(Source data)
● ● ● ● ●

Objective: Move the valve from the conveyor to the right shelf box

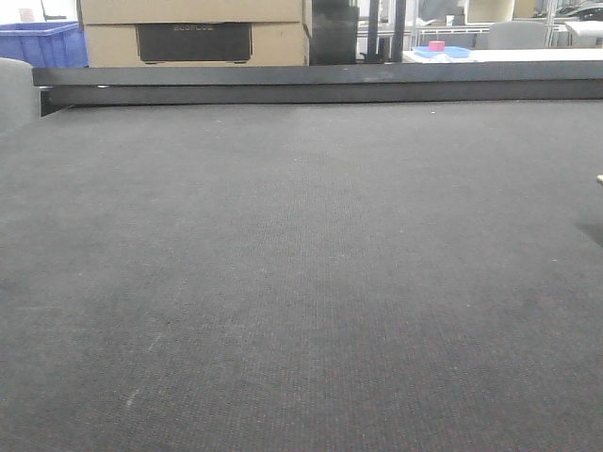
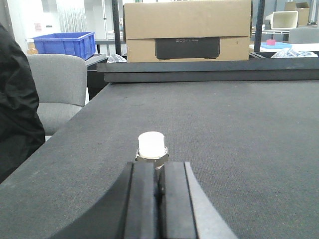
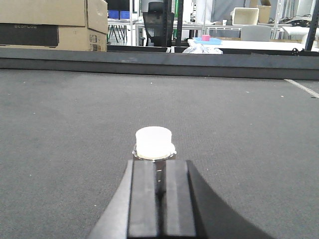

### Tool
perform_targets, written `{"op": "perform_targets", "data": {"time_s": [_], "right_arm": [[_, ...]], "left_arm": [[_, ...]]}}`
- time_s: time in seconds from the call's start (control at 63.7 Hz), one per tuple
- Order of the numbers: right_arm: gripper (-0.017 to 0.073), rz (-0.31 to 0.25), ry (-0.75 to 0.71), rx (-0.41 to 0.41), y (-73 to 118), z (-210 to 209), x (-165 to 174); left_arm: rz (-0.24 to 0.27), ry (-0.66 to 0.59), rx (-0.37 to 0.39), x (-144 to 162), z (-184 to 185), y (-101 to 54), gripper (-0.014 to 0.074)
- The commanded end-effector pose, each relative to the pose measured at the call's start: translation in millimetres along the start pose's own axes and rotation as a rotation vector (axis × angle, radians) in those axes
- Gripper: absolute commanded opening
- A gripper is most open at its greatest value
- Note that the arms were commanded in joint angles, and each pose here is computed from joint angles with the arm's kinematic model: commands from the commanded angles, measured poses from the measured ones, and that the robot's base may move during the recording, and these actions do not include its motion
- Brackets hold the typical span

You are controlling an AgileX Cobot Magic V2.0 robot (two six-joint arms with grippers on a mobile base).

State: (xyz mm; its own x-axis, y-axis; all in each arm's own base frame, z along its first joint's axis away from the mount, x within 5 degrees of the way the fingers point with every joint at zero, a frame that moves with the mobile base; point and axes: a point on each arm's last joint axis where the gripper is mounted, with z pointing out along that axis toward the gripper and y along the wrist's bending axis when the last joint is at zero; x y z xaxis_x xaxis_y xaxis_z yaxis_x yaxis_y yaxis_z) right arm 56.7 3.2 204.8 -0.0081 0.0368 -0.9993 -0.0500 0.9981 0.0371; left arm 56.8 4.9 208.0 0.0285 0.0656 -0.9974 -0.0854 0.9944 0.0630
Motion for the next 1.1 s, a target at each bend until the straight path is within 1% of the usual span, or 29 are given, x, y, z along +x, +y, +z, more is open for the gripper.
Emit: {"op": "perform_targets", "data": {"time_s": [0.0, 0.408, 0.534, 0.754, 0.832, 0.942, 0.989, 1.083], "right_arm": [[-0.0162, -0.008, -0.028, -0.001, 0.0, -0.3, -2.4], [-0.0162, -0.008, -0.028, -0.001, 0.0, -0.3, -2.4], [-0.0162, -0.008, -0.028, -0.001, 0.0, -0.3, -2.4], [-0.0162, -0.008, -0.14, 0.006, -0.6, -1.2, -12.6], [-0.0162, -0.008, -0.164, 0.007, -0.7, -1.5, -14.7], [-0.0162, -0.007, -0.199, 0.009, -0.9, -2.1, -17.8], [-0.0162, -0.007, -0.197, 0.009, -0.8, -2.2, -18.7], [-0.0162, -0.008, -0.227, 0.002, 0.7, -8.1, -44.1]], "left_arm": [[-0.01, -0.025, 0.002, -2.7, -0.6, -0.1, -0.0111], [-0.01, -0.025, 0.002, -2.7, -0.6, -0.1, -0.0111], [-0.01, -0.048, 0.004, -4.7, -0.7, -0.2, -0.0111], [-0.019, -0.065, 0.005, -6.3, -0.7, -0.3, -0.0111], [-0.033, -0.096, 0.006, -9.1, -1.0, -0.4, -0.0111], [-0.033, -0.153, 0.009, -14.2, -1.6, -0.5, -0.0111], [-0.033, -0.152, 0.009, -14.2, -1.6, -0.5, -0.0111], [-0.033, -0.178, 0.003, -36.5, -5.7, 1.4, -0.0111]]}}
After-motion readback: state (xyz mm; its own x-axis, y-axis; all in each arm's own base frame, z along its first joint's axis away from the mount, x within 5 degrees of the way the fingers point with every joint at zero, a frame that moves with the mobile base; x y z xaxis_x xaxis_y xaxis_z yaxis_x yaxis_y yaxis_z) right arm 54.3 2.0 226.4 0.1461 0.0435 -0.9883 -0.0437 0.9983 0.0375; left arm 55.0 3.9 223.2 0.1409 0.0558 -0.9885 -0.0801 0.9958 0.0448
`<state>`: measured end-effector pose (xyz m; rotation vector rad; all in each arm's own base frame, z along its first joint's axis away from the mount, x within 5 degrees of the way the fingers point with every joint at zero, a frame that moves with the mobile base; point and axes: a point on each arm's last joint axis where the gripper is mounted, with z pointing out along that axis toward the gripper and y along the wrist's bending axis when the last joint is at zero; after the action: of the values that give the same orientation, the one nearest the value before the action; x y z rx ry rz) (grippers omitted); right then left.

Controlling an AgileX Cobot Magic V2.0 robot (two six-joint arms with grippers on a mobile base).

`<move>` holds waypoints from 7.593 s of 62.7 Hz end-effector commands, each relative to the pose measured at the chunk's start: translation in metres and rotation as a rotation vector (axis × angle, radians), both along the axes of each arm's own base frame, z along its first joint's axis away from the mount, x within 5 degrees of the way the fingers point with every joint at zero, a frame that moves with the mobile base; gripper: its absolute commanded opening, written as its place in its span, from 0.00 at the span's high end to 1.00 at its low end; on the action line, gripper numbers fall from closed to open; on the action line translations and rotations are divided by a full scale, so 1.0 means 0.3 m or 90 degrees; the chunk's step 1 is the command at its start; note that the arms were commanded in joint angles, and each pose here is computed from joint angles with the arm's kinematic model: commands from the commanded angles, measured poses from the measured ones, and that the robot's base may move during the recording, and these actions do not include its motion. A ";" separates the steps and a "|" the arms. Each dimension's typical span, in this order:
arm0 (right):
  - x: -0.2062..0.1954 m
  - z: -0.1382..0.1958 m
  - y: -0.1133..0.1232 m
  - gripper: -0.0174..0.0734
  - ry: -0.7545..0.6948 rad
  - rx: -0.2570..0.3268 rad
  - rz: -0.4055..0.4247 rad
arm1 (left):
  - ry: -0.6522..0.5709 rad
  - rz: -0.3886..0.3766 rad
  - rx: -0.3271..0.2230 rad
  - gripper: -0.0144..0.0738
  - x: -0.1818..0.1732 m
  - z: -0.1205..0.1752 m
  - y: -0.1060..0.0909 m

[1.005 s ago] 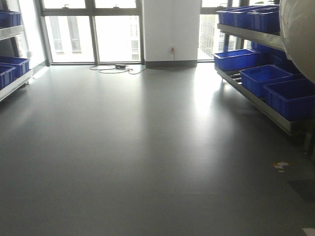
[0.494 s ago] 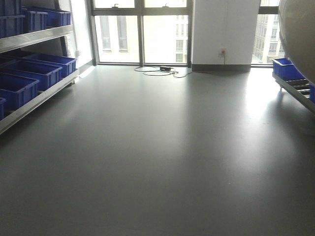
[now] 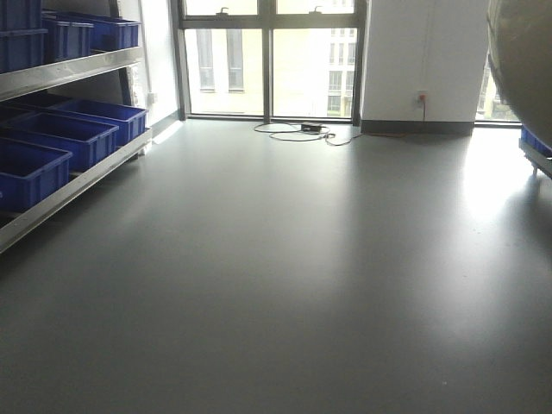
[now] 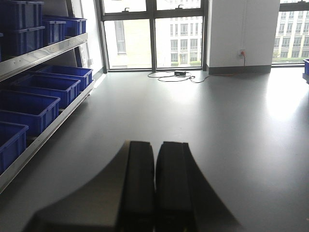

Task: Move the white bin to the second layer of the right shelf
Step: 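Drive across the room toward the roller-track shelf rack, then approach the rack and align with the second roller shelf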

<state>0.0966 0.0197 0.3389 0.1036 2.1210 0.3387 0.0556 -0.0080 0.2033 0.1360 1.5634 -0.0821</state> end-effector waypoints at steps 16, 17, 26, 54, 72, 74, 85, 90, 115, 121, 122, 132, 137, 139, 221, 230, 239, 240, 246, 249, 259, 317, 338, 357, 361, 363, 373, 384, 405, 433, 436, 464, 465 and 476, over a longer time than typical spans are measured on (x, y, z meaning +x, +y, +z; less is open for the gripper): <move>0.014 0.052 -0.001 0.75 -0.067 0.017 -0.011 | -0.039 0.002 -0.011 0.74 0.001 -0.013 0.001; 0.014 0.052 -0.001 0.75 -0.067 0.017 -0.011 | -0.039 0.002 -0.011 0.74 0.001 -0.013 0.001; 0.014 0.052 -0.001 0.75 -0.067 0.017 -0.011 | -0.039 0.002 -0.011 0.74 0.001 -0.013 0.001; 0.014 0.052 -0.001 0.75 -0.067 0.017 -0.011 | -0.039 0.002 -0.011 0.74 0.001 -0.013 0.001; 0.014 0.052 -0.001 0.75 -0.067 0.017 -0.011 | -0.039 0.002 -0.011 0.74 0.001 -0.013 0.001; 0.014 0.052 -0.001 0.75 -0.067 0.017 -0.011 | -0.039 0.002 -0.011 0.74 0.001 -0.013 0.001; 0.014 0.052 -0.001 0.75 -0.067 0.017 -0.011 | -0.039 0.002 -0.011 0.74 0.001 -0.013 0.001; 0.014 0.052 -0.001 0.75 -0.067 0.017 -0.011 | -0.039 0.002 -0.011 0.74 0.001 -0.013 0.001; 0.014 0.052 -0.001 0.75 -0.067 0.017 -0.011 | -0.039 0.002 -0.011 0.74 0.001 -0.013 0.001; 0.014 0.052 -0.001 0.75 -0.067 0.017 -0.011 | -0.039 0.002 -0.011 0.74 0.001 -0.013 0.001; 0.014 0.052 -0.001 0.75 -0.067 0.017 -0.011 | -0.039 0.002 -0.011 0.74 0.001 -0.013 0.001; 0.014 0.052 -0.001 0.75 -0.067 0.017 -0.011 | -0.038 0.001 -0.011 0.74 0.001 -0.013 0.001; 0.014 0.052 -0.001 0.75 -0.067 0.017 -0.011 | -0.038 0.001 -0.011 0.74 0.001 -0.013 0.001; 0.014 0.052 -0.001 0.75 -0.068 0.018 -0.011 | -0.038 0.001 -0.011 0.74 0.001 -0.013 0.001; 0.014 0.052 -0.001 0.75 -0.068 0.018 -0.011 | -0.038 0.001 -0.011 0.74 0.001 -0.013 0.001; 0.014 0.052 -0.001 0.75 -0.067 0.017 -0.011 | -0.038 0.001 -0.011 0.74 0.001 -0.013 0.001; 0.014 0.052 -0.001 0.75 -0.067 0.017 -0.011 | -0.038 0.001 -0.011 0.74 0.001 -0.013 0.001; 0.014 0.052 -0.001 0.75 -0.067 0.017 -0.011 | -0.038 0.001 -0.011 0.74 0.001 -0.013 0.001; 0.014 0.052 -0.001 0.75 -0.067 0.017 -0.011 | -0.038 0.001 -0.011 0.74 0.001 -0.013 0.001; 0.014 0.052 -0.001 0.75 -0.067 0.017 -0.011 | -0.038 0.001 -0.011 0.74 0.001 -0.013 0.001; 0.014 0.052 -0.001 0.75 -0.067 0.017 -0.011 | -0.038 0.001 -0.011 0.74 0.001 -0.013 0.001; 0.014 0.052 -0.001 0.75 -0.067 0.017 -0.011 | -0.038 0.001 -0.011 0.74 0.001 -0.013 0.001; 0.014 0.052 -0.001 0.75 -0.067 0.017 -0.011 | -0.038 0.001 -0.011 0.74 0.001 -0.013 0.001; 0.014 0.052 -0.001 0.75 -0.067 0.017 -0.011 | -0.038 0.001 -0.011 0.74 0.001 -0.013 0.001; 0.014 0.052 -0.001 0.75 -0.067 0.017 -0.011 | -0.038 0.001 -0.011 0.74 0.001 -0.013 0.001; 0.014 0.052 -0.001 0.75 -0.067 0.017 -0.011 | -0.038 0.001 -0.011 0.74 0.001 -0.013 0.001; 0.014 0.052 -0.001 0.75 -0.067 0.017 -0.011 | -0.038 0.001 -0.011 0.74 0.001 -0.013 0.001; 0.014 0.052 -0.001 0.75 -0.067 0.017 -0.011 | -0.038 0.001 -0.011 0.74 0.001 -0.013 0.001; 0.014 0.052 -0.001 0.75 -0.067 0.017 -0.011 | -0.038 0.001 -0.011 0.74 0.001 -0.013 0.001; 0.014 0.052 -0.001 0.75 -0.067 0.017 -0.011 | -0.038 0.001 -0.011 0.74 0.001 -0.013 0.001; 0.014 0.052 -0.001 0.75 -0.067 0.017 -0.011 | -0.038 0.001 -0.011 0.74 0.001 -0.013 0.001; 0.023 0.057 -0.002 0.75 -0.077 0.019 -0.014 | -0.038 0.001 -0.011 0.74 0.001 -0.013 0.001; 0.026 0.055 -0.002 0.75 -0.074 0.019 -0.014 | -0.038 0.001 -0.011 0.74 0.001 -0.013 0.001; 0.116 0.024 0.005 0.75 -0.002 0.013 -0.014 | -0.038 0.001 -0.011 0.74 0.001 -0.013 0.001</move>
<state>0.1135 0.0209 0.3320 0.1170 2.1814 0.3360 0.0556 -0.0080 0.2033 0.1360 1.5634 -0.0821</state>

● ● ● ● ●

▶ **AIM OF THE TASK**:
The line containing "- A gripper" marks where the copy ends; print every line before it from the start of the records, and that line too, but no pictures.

▶ **COMPLETED TASK**:
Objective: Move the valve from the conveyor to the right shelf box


### Tool
perform_targets, written `{"op": "perform_targets", "data": {"time_s": [_], "right_arm": [[_, ...]], "left_arm": [[_, ...]]}}`
- time_s: time in seconds from the call's start (control at 63.7 Hz), one per tuple
- Order of the numbers: right_arm: gripper (-0.017 to 0.073), rz (-0.31 to 0.25), ry (-0.75 to 0.71), rx (-0.41 to 0.41), y (-73 to 118), z (-210 to 209), x (-165 to 174); left_arm: rz (-0.24 to 0.27), ry (-0.66 to 0.59), rx (-0.37 to 0.39), x (-144 to 162), z (-184 to 185), y (-101 to 54), gripper (-0.014 to 0.074)
- The commanded end-effector pose, each relative to the pose measured at the call's start: translation in millimetres along the start pose's own axes and rotation as a rotation vector (axis × angle, radians) in those axes
- Gripper: absolute commanded opening
- A gripper is most open at its greatest value

That completes the output.